Dáil Éireann Debate, Thursday - 29 February 2024

Thursday, 29 February 2024

Questions (122)

Brendan Griffin

Question:

122. Deputy Brendan Griffin asked the Minister for Children, Equality, Disability, Integration and Youth what discussions he has had with the Department of Finance regarding how changes to taxation could reduce the cost of childcare for families; and if he will make a statement on the matter. [9729/24]

View answer

Written answers

Tax credits/ deductions have previously been considered in the context of work by my Department to reduce the cost of early learning and childcare to parents.

Research by an Inter-Departmental Group back in 2016 showed that supply-side measures (such as subsidies paid directly to providers to reduce fees to parents), rather than demand-side measures (such as tax credits to parents), represented the most effective use of Exchequer investment. This conclusion was based on international experience and on the ability to leverage quality and control fees for parents through supply-side measures.

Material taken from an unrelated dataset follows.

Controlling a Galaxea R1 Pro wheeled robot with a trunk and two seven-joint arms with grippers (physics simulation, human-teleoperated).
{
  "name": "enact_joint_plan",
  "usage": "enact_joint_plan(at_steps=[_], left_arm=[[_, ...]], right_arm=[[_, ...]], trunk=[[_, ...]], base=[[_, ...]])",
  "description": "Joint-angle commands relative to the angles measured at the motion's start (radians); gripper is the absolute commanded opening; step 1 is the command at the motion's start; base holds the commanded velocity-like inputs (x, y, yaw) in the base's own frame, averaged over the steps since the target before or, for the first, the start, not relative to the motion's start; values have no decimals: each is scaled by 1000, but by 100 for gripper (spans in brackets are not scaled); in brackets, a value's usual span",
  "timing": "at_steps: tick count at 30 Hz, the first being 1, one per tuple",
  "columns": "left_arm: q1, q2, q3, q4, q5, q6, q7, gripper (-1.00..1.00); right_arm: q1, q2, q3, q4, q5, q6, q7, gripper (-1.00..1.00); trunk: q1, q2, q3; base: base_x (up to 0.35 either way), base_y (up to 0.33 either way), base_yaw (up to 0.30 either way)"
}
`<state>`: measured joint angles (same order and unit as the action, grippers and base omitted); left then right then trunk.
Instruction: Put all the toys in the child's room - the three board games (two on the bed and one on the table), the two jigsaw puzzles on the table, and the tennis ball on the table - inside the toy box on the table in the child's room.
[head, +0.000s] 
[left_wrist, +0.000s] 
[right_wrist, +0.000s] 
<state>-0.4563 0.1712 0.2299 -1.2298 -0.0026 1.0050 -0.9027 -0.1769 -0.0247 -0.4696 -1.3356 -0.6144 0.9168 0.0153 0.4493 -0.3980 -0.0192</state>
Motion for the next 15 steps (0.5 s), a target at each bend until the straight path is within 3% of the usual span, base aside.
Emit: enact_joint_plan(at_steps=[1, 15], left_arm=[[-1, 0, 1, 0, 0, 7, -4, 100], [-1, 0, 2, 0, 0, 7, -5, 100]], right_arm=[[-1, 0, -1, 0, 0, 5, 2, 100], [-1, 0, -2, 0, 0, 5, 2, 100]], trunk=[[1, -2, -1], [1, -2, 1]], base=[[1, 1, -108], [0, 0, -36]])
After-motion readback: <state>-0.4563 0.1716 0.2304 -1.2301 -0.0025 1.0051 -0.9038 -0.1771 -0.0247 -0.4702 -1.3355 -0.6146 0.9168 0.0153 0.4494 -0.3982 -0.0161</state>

“Demand side measures” (i.e. funding directly to parents to reduce their fees, potentially including taxation based measures such as tax credits/deductions) and “supply side measures” (i.e. funding directly to providers to assist in the meeting the cost of provision and/or to reduce parents fees) were also explored in the context of the development of National Childcare Scheme (NCS).

The 2016 policy paper, which informed the subsequent development of the NCS, concluded that supply-side measures offer the State greater “steering capacity? in terms of ensuring equity of access and driving quality in early learning and childcare service. This is because a well-designed supply-side measures offers the State several policy levers (e.g. subsidy levels linked to quality, conditions for provider participation, regulation of co-payments etc.) through which policy objectives can be pursued.

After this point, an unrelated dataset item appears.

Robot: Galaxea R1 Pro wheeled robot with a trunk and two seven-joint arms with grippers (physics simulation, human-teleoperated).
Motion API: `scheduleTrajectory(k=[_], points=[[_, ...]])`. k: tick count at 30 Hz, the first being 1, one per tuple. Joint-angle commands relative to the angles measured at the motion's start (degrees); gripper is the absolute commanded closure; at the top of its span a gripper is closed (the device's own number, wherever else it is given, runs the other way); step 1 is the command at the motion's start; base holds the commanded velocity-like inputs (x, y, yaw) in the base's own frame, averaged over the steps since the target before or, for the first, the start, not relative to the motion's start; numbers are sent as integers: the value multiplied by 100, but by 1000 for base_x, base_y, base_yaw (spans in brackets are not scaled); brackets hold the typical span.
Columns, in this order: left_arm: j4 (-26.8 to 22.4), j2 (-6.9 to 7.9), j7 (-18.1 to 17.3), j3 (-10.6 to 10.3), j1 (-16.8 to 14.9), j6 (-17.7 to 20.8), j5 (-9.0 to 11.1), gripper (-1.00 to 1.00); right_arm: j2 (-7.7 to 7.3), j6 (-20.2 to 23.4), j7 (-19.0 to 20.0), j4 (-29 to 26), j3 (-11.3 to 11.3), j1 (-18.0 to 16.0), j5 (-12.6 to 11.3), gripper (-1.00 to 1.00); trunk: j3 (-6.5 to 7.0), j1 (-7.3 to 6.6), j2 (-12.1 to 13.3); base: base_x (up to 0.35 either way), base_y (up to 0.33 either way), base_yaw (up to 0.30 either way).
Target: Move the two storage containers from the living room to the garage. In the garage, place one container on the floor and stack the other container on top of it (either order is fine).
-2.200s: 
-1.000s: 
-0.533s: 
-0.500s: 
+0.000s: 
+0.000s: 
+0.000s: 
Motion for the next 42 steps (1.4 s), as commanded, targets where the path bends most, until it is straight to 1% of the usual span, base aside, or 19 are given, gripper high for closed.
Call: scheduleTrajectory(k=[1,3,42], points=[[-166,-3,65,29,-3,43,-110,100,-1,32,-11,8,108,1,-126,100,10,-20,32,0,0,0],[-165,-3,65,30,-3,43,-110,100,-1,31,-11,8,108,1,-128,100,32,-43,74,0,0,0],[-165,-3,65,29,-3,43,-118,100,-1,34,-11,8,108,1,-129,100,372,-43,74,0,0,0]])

More recently, the independent Expert Group convened to develop a new funding model for early learning and childcare considered tax deductions/credits as part of their work. In their 2021 report, ‘Partnership for the Public Good’, the Expert Group concluded that ‘there are downsides to channelling any of the promised additional investment into tax deductions/credits as a purely demand-side subsidy. They cannot be used to leverage quality in the same way that payments directly to providers can. It is clear from our Terms of Reference that the new funding model should operate with the NCS and the ECCE programme. To recommend further demand-led funding, like tax credits, would increase the scale of demand-side funding of the sector and would not help to guide the sector towards a more publicly managed service, where policy levers can be used to support quality, affordability, availability, access, and sustainability. Additionally, lower-income families would not benefit as much from tax deductions/credits as those with higher incomes. When considered against our Guiding Principles, we conclude that the development and implementation of a new supply-side funding stream is needed to complement the NCS and the ECCE programme”.

Together for Better, the new funding model for early learning and childcare was launched in September 2022. This funding model, brings together the Early Childhood Care and Education (ECCE programme), including the Access and Inclusion Model (AIM), the NCS, the new supply-side funding stream - Core Funding - and the Equal Participation Model, the latter of which will roll out later this year.